Input for this task: Begin
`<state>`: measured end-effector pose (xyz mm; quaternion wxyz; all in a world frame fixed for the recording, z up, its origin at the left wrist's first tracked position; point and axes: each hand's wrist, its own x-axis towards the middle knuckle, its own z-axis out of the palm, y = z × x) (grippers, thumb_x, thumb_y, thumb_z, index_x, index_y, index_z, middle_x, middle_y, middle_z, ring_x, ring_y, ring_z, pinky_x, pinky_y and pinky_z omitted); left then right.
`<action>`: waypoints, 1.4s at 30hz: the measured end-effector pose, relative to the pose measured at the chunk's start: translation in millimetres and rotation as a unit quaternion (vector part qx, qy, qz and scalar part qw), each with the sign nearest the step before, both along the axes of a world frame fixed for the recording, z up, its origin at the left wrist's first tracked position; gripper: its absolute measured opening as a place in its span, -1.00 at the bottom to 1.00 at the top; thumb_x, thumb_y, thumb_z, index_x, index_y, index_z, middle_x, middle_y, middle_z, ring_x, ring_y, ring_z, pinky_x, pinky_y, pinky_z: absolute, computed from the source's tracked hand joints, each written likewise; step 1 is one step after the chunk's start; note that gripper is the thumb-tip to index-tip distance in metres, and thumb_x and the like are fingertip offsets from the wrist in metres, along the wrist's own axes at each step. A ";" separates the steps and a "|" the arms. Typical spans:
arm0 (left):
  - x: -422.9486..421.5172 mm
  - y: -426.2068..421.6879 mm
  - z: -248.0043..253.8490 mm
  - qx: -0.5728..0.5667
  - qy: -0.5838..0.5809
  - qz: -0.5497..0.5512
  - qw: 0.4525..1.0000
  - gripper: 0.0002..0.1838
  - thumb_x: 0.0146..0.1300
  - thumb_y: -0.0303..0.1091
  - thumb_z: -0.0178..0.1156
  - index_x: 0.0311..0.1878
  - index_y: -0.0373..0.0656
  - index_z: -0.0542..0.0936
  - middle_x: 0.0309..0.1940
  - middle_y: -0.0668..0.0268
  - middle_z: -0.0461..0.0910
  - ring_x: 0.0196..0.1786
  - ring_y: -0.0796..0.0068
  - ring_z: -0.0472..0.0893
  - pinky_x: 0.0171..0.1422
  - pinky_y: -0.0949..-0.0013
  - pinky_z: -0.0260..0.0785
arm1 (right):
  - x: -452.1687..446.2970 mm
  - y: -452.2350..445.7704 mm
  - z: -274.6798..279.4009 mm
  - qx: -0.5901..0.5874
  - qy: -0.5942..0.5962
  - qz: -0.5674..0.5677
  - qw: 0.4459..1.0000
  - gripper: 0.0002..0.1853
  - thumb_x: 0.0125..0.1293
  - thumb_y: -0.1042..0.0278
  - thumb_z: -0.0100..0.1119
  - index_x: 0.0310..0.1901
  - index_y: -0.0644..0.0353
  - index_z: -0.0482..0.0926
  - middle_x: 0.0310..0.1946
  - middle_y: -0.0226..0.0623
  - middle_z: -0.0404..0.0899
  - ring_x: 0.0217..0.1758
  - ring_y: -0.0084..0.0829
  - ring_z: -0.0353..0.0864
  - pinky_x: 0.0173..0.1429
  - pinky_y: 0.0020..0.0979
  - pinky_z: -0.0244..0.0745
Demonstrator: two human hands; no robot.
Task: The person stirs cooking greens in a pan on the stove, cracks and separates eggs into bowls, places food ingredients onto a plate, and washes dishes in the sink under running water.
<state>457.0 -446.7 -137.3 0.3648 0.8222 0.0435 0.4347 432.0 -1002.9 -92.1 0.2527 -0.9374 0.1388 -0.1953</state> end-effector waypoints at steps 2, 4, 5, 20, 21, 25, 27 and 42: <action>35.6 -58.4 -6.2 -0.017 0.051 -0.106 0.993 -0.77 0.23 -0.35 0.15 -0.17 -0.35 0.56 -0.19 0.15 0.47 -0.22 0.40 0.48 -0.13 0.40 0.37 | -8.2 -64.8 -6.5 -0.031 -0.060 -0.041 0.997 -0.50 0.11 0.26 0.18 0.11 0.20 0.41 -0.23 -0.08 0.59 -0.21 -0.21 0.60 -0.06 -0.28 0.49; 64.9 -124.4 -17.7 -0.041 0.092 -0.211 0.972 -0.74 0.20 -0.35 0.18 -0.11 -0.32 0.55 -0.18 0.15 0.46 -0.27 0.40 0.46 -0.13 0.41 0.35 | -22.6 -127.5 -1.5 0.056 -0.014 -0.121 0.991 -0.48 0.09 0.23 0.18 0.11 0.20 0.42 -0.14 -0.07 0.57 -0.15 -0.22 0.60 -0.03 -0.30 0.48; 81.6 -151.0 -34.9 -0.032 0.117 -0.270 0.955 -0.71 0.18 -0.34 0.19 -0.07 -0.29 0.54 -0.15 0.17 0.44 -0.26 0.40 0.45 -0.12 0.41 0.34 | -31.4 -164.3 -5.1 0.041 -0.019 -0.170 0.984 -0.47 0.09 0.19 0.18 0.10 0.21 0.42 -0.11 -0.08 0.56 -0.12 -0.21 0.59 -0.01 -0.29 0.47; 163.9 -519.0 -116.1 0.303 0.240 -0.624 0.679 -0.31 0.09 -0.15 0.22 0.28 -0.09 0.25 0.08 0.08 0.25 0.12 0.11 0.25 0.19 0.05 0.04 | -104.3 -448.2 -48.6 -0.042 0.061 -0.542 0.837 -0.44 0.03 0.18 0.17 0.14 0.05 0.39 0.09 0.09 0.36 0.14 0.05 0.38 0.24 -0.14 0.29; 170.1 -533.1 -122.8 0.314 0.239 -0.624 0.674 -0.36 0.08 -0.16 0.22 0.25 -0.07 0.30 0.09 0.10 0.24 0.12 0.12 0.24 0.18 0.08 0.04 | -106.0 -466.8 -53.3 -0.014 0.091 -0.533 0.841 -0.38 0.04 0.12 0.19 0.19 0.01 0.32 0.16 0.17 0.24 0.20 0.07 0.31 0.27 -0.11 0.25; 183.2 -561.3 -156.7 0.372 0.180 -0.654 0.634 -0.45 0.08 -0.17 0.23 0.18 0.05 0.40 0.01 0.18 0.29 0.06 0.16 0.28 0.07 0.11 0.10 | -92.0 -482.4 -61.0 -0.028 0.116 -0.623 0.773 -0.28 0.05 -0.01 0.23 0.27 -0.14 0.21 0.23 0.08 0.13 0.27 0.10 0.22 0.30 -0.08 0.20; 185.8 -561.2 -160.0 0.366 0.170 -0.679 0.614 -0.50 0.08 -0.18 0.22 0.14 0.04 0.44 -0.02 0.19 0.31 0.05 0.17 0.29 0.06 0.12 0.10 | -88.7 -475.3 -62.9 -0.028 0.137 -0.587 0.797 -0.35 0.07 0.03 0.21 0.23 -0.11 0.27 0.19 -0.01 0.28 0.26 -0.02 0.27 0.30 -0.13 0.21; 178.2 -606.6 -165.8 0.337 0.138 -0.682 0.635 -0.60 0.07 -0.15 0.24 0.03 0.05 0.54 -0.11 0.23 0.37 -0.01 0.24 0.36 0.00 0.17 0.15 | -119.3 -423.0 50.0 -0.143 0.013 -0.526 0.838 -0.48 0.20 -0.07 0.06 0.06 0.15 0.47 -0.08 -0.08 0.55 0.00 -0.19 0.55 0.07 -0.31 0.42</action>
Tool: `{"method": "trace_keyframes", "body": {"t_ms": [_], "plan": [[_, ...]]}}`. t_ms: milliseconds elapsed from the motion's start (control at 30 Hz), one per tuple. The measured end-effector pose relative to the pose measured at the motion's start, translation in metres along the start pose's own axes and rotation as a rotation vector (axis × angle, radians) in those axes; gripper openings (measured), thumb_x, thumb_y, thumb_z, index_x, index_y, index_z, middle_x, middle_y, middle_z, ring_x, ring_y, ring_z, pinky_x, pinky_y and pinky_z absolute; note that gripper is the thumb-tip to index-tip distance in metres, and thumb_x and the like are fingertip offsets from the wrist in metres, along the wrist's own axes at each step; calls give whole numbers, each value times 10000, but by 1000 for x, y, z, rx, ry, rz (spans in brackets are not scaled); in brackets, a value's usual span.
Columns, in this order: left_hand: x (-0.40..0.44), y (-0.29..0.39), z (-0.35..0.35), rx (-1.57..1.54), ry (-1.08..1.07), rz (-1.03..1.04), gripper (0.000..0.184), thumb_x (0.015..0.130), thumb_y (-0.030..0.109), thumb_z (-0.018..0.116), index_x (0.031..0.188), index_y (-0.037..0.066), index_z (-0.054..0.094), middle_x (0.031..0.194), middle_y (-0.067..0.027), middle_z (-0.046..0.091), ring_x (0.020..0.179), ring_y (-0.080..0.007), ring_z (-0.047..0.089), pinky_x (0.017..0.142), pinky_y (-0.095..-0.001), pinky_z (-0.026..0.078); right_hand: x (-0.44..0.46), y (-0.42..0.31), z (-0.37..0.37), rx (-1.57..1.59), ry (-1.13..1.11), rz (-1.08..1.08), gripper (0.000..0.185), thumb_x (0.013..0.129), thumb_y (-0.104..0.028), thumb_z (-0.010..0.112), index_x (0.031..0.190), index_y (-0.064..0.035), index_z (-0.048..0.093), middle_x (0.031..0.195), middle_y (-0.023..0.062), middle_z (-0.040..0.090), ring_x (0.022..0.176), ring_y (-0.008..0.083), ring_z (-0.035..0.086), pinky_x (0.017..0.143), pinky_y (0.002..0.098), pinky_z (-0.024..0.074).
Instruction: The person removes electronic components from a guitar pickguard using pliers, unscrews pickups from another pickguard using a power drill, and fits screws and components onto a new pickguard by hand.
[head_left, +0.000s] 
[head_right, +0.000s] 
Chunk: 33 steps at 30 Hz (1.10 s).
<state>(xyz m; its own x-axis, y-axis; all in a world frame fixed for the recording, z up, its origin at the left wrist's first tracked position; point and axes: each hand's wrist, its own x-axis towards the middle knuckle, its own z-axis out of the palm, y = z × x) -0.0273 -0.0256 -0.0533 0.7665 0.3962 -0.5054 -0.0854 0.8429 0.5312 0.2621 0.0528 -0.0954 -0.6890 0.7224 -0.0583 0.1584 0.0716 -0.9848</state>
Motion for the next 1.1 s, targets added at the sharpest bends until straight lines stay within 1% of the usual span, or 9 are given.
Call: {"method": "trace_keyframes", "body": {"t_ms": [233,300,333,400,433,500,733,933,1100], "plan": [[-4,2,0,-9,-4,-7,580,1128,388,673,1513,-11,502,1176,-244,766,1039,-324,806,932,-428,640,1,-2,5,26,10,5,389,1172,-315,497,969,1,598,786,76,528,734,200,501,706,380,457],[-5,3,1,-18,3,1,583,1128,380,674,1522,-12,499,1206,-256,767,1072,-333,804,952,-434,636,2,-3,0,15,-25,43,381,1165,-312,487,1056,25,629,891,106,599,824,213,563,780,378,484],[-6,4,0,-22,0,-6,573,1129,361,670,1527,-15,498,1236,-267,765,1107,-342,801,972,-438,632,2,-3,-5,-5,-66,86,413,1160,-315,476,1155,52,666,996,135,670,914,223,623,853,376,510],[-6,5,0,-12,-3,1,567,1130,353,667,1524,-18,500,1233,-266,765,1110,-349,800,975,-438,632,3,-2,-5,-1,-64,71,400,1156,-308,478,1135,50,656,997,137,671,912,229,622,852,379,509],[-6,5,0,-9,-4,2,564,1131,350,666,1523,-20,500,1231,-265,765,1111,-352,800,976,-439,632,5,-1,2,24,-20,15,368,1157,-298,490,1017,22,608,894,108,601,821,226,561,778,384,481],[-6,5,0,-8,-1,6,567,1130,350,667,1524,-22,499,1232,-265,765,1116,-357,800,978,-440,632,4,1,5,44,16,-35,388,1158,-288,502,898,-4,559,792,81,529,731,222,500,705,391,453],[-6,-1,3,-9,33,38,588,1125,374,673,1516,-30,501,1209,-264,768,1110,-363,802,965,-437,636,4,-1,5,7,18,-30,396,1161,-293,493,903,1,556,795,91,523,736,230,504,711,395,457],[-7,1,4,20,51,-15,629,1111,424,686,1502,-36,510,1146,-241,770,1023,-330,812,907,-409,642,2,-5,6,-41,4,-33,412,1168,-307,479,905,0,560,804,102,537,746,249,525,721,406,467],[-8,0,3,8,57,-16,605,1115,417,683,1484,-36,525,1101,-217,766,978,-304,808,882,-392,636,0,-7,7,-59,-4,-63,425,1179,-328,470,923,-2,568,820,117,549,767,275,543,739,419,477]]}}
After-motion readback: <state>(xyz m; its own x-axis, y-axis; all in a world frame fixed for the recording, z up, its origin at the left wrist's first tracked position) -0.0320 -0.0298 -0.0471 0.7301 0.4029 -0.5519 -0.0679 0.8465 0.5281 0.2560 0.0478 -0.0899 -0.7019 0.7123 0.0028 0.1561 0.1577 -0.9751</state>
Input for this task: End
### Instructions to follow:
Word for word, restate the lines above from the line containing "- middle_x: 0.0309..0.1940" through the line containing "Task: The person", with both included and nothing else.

### Task solution:
  - middle_x: 0.0309..0.1940
  - middle_y: -0.0668..0.0268
  - middle_z: -0.0461..0.0910
  - ring_x: 0.0196..0.1786
  - ring_y: -0.0796..0.0068
  - ring_z: -0.0472..0.0893
  - pinky_x: 0.0171..0.1422
  - pinky_y: -0.0949..-0.0013
  - pinky_z: -0.0260..0.0785
arm1 (right):
  - x: -452.1687..446.2970 mm
  - y: -452.2350..445.7704 mm
  - z: -274.6798..279.4009 mm
  - qx: -0.5901..0.5874
  - qy: -0.5942..0.5962
  - qz: -0.5674..0.5677
  - qw: 0.4459..1.0000
  - gripper: 0.0002..0.1853
  - thumb_x: 0.0125..0.1293
  - thumb_y: -0.1042..0.0278
  - thumb_z: -0.0100..0.1119
  - index_x: 0.0310..0.1901
  - index_y: -0.0644..0.0353
  - index_z: -0.0482..0.0926
  - middle_x: 0.0310..0.1946
  - middle_y: -0.0226..0.0623
  - middle_z: -0.0404..0.0899
  - ring_x: 0.0217..0.1758
  - ring_y: -0.0084..0.0829
  - ring_z: -0.0353..0.0864
  - pinky_x: 0.0173..0.1429
  - pinky_y: 0.0020..0.0979
  - pinky_z: -0.0244..0.0745
Demonstrator: two human hands; no robot.
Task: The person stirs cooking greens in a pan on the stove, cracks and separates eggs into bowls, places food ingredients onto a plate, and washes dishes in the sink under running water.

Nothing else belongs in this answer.